◆ What to work on
Only the lines below starting at the one containing "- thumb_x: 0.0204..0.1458" and ending at the one containing "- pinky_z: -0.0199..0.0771" belong in the answer, each copied exactly.

*** Opening of Data to process ***

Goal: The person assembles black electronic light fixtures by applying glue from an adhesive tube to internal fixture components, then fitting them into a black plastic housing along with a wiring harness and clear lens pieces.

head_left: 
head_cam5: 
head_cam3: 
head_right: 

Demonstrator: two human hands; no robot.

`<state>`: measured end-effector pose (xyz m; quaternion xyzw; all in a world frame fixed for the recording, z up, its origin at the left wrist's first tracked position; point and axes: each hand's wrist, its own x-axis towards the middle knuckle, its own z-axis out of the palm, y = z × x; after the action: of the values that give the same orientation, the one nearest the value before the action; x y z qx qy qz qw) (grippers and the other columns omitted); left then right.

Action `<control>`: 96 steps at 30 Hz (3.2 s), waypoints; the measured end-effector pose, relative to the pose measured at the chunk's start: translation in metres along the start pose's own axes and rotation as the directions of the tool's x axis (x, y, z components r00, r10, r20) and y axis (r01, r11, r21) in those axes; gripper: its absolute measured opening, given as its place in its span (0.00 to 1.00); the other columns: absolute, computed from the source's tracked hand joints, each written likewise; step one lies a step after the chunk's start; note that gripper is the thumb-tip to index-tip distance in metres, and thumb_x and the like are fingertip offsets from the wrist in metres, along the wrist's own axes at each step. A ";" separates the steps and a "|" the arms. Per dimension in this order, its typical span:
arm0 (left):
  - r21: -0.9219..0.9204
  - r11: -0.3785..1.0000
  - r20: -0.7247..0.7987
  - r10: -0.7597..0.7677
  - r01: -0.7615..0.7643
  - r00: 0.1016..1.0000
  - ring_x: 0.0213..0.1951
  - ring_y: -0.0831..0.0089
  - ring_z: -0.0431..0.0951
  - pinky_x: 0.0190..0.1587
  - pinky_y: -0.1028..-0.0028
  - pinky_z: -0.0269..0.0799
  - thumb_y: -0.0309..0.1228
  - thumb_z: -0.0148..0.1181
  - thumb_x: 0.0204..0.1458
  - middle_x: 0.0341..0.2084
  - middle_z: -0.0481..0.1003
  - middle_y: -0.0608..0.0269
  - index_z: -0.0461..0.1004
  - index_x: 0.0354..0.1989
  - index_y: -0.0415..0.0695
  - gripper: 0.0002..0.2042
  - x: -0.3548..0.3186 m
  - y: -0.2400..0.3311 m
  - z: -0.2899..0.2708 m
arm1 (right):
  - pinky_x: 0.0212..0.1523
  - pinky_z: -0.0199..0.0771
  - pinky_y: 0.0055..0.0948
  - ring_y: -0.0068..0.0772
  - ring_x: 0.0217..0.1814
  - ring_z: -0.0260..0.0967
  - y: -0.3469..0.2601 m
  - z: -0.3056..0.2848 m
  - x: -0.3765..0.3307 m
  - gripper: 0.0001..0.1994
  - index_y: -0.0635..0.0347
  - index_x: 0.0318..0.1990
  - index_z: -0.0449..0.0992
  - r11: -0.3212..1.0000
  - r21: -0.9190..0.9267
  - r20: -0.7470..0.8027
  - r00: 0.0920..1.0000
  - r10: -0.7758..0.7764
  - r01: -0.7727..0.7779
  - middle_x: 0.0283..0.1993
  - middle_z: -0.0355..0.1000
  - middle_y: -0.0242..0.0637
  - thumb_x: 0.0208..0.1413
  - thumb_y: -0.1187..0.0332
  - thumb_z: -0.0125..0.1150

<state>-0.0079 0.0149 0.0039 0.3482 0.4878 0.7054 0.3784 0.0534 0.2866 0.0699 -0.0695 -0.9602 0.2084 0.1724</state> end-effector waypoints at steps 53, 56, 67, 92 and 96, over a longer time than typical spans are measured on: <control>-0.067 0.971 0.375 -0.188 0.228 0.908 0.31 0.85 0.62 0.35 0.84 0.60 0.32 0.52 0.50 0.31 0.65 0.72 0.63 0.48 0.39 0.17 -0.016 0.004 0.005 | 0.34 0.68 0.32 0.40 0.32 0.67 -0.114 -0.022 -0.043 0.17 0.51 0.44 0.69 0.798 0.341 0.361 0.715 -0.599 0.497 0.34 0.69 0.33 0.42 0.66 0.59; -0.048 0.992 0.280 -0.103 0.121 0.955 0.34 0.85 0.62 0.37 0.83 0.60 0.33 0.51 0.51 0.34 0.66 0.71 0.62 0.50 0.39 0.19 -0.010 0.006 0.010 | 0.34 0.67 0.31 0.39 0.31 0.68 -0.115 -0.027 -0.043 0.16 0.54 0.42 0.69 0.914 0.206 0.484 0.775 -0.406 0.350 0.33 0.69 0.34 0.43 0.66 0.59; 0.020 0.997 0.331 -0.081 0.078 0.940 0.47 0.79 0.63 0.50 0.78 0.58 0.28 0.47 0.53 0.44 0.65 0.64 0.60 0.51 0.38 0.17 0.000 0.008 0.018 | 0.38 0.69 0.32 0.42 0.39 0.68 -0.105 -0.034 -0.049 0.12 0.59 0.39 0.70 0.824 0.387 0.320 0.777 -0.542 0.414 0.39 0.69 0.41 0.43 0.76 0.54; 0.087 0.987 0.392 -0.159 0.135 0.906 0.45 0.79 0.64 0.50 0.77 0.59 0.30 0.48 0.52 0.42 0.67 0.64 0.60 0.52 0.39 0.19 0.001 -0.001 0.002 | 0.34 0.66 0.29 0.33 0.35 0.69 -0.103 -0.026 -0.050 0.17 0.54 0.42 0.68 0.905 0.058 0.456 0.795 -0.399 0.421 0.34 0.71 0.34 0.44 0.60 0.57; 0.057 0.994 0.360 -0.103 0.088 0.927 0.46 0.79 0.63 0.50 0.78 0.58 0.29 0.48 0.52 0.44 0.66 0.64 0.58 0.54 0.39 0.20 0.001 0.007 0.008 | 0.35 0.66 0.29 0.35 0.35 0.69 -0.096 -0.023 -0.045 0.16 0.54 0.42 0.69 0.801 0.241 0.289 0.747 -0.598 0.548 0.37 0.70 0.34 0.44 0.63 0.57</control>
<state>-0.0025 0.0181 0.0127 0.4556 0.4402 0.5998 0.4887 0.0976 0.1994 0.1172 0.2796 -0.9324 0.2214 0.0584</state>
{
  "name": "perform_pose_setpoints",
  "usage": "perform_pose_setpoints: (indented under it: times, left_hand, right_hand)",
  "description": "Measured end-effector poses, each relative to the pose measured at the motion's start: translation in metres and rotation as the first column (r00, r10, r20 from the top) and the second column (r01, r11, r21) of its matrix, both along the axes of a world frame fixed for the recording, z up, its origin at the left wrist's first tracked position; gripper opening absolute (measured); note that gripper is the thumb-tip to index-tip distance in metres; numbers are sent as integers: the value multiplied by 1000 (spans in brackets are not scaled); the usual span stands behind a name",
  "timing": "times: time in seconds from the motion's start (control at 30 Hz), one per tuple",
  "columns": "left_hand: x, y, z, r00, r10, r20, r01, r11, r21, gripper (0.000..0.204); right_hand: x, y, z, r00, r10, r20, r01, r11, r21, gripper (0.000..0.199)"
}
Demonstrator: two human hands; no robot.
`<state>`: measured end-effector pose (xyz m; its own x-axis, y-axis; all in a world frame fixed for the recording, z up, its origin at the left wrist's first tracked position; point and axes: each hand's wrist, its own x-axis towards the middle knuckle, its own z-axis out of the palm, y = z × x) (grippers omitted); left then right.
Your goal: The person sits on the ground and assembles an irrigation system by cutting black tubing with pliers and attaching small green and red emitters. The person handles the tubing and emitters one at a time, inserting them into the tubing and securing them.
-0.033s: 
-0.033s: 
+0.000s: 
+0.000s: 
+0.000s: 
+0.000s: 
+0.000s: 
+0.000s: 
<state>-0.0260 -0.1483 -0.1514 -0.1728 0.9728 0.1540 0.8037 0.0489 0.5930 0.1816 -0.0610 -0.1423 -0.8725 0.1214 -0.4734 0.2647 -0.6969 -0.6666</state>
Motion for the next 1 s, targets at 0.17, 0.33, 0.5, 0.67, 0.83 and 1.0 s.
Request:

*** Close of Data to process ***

◆ Solution to this exercise
  - thumb_x: 0.0204..0.1458
  - middle_x: 0.0341..0.2084
  - middle_z: -0.0481..0.1003
  - middle_y: -0.0608..0.0269
  - index_z: -0.0461..0.1004
  - index_x: 0.0354..0.1989
  - index_y: -0.0415..0.0695
  - gripper: 0.0002..0.2042
  - x: -0.3548..0.3186 m
  - y: -0.2400..0.3311 m
  - z: -0.2899..0.2708 m
arm1 (right):
  - pinky_x: 0.0212..0.1523
  - pinky_z: -0.0199..0.0771

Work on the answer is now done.